PROVIDENCE, R.I. & SHORT HILLS, N.J., March 24, 2022–(BUSINESS WIRE)–Residents Monetary Group, Inc. (NYSE: CFG) (“Residents”) and Traders Bancorp, Inc. (NASDAQ: ISBC) (“Traders”) at the moment introduced receipt of regulatory approval from the Board of Governors of the Federal Reserve System and the Workplace of the Comptroller of the Foreign money to finish the beforehand introduced acquisition of Traders.

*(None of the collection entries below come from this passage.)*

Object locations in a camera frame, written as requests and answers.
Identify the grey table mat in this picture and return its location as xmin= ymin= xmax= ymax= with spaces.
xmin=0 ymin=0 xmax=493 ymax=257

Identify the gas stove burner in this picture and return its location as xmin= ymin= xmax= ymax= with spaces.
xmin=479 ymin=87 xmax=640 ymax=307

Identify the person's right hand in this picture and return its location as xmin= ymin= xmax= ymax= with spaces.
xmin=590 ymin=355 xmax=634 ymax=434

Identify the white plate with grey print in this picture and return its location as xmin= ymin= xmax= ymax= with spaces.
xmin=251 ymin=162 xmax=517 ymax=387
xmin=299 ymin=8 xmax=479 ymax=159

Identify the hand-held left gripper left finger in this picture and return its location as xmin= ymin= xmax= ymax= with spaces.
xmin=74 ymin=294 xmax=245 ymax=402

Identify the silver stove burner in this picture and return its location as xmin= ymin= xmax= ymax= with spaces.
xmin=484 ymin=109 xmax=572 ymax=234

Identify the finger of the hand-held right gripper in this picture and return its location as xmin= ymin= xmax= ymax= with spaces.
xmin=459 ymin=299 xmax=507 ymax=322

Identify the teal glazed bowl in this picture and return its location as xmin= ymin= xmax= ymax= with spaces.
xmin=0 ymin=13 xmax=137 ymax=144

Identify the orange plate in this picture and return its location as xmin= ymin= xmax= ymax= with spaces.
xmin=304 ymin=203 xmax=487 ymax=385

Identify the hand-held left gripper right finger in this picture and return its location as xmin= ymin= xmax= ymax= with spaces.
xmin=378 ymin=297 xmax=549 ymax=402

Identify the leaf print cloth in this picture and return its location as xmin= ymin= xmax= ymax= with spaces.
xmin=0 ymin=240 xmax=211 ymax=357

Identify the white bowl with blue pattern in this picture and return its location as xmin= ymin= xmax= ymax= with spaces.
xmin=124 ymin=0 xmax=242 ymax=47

The acquisition is anticipated to shut by mid-April 2022, pending satisfaction of customary closing situations. After closing, over the course of 2022, Residents will present Traders’ prospects with complete info regarding the anticipated conversion of their accounts to Residents, focused to be accomplished within the first quarter of 2023. Till conversion, prospects will proceed to be served via their respective Residents and Traders branches, web sites and cell purposes.

“We’re happy to have obtained regulatory approval to finish the acquisition of Traders, which intently follows the acquisition of HSBC’s East Coast branches. The addition of those two companies strengthens our franchise throughout the Northeast, considerably including to our development potential,” stated Bruce Van Saun, Chairman and Chief Govt Officer of Residents. “We now have been fastidiously planning for a profitable integration to make sure that we proceed to offer wonderful customer support whereas making a robust entrance into the New York Metropolis metro and New Jersey areas.”

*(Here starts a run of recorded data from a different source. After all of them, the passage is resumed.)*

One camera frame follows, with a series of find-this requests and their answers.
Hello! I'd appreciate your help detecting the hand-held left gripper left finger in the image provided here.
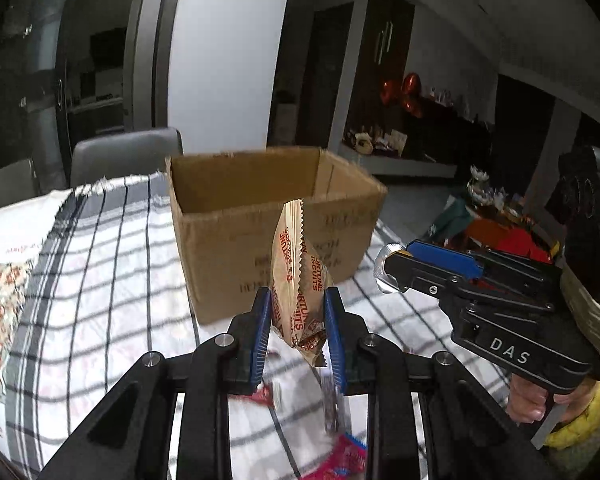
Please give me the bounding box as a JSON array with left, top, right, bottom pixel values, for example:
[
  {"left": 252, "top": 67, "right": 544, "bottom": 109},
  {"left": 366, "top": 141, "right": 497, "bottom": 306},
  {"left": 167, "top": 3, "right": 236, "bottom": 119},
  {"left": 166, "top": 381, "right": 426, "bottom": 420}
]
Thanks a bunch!
[{"left": 37, "top": 287, "right": 273, "bottom": 480}]

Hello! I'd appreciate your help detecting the kitchen counter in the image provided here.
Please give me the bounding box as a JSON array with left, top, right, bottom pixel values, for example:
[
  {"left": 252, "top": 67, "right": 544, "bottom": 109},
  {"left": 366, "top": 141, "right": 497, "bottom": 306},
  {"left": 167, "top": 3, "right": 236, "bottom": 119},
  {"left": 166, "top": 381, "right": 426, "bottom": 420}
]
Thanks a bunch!
[{"left": 67, "top": 97, "right": 127, "bottom": 142}]

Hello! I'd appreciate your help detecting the small grey chair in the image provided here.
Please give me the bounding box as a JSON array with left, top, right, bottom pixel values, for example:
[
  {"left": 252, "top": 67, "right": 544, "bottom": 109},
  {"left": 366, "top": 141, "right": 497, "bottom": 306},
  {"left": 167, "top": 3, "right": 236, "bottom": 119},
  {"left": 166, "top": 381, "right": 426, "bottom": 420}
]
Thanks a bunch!
[{"left": 0, "top": 157, "right": 38, "bottom": 216}]

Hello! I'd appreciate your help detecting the grey refrigerator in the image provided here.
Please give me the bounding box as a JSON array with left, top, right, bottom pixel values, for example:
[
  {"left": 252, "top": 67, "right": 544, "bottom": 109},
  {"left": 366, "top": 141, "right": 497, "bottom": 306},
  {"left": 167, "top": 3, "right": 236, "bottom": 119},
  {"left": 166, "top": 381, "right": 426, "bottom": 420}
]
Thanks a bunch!
[{"left": 122, "top": 0, "right": 181, "bottom": 133}]

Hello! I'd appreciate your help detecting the green cloth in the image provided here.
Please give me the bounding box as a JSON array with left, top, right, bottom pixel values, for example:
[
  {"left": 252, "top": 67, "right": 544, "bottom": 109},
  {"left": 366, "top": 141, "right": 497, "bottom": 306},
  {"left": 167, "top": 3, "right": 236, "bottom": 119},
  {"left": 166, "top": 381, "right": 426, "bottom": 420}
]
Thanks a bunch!
[{"left": 430, "top": 197, "right": 477, "bottom": 249}]

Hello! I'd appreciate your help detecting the white decorative bowl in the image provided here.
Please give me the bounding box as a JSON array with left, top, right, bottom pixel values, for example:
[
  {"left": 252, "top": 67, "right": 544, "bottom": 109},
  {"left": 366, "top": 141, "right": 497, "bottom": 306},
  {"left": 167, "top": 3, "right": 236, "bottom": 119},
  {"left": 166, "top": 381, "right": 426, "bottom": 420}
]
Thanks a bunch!
[{"left": 467, "top": 166, "right": 492, "bottom": 202}]

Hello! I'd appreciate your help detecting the dark sideboard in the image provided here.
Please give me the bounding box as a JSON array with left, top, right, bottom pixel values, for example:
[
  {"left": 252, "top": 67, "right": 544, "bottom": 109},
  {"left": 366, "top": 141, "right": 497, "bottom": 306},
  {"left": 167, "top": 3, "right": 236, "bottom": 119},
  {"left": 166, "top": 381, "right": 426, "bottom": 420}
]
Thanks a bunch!
[{"left": 405, "top": 95, "right": 496, "bottom": 166}]

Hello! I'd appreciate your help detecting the brown cardboard box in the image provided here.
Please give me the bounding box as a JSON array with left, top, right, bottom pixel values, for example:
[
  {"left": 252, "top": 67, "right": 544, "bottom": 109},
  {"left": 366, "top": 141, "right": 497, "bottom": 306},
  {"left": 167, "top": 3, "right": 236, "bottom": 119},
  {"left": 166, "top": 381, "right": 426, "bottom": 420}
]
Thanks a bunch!
[{"left": 165, "top": 146, "right": 388, "bottom": 326}]

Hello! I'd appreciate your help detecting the pink red snack packet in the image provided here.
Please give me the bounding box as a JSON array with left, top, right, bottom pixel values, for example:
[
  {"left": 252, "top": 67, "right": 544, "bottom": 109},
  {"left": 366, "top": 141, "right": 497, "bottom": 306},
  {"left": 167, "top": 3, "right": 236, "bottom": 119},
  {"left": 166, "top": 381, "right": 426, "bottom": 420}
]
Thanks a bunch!
[{"left": 300, "top": 432, "right": 368, "bottom": 480}]

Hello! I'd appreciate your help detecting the dark wooden cabinet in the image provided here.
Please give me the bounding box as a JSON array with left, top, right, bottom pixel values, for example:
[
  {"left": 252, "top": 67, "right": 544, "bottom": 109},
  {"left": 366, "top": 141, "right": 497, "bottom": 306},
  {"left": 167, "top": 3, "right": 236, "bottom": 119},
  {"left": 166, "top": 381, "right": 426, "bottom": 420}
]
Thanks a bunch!
[{"left": 352, "top": 0, "right": 416, "bottom": 128}]

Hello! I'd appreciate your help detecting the black checked white cloth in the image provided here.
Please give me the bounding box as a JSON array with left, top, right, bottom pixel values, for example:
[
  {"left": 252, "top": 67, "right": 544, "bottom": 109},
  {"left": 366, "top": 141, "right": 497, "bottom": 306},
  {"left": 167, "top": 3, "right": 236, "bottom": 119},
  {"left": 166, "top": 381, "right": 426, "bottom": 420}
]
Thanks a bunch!
[{"left": 5, "top": 172, "right": 516, "bottom": 480}]

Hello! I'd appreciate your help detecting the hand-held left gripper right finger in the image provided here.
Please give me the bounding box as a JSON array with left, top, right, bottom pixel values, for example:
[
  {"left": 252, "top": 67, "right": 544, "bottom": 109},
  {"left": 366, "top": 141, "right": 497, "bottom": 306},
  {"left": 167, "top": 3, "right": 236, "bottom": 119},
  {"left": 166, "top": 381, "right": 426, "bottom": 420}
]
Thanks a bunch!
[{"left": 322, "top": 286, "right": 556, "bottom": 480}]

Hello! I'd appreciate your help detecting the red cloth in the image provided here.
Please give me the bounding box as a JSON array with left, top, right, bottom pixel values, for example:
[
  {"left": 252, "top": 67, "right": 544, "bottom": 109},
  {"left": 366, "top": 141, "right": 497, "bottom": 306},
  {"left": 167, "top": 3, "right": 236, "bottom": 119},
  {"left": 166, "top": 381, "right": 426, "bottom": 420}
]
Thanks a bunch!
[{"left": 465, "top": 220, "right": 557, "bottom": 264}]

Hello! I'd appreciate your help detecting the white low console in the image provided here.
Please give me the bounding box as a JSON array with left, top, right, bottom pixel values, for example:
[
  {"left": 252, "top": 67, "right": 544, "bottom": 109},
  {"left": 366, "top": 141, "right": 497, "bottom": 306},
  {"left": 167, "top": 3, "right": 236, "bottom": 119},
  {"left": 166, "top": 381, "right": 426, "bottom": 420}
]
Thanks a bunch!
[{"left": 337, "top": 144, "right": 458, "bottom": 181}]

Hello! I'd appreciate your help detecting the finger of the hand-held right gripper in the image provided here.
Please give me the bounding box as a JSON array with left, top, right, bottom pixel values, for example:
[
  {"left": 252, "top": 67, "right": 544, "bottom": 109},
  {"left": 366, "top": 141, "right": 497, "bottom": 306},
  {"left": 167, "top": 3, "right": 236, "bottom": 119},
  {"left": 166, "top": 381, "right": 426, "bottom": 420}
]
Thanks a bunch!
[
  {"left": 374, "top": 243, "right": 461, "bottom": 297},
  {"left": 406, "top": 240, "right": 485, "bottom": 281}
]

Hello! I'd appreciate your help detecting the large grey chair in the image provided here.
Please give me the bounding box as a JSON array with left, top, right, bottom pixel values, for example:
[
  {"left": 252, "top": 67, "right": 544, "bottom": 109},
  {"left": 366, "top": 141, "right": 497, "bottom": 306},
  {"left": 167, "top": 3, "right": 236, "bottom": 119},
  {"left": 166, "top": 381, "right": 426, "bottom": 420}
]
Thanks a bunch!
[{"left": 70, "top": 127, "right": 185, "bottom": 188}]

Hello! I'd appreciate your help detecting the patterned tablecloth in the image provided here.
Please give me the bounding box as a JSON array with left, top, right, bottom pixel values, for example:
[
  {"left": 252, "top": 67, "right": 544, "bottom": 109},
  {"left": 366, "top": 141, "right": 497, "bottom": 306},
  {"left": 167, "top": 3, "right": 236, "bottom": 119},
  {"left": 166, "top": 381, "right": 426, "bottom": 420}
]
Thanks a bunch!
[{"left": 0, "top": 190, "right": 76, "bottom": 480}]

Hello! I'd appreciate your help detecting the person's right hand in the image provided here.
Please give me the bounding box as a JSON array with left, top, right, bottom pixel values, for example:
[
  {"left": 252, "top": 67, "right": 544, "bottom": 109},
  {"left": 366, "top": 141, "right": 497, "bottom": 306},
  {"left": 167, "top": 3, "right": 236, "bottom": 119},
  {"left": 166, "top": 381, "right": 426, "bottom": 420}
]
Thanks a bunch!
[{"left": 507, "top": 374, "right": 600, "bottom": 426}]

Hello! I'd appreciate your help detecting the dark door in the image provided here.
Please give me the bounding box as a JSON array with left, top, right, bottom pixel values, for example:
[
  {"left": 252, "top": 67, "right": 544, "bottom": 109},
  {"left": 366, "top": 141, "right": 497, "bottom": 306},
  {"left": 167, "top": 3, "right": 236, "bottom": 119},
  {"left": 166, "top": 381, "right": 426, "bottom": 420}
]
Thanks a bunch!
[{"left": 297, "top": 2, "right": 355, "bottom": 133}]

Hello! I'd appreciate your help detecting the small red wrapper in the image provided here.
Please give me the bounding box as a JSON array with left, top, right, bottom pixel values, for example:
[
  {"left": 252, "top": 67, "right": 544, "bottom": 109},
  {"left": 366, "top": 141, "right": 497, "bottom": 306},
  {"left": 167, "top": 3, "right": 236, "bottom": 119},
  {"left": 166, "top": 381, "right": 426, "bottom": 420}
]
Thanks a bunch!
[{"left": 252, "top": 382, "right": 277, "bottom": 408}]

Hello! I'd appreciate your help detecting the glass door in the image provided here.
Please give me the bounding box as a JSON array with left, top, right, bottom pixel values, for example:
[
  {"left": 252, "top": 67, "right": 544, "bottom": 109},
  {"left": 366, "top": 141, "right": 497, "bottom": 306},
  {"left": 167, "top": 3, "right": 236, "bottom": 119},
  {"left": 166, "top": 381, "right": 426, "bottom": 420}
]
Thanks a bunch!
[{"left": 0, "top": 0, "right": 83, "bottom": 173}]

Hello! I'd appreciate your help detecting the beige biscuit packet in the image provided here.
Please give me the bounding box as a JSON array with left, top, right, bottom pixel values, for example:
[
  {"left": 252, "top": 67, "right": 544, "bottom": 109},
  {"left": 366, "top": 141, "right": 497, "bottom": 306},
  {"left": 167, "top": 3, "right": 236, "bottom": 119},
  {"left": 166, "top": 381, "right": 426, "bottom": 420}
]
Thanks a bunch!
[{"left": 269, "top": 199, "right": 335, "bottom": 368}]

“We’re excited in regards to the deliberate merger with Residents. Our prospects, colleagues, communities and stockholders will profit from Residents’ scale, capabilities and dedication to excellence,” stated Kevin Cummings, Chairman and Chief Govt Officer of Traders.

Key members of Traders’ administration staff are anticipated to affix Residents, making certain enterprise and consumer continuity. Upon closing of the transaction, Mr. Cummings and Michele N. Siekerka, who presently serve on the board of administrators of Traders, are anticipated to affix Residents’ board of administrators. Domenick Cama, Traders’ President and Chief Working Officer, will be part of Residents because the New York Metropolis and New Jersey Market President and Co-Head of Integration.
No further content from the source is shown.